▸ **WHAT TO PRODUCE**: Using the data below, tally the lines that include the string "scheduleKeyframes". Only the number is wanted.

====

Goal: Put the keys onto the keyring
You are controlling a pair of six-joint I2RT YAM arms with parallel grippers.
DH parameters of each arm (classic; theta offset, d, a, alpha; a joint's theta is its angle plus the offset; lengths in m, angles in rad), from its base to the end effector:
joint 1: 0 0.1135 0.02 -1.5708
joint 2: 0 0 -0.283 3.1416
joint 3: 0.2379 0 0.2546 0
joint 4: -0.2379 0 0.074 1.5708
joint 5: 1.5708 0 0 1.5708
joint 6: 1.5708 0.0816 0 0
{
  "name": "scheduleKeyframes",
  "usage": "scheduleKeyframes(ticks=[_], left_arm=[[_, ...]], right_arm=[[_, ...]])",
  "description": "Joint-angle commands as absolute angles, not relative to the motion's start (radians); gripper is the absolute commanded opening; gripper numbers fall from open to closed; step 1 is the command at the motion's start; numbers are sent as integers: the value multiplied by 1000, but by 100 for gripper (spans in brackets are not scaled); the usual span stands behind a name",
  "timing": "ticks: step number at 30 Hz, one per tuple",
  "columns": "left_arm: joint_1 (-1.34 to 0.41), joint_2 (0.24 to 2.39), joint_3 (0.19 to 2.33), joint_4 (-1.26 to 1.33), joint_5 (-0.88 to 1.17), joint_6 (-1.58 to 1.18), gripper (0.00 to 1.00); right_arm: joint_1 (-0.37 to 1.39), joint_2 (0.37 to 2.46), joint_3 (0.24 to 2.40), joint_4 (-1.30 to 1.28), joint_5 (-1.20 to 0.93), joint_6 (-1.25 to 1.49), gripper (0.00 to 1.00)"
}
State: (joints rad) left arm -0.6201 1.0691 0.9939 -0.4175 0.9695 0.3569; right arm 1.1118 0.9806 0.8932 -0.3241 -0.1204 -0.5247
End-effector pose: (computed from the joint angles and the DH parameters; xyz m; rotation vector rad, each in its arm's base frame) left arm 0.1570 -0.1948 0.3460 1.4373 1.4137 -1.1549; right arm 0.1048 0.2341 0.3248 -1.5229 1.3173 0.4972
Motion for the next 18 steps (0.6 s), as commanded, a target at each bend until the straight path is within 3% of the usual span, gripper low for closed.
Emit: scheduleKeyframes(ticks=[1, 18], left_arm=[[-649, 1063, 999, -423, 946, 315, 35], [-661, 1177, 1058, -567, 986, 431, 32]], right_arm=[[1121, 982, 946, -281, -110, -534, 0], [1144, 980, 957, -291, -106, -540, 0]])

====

▸ **YOUR SOLUTION**: 3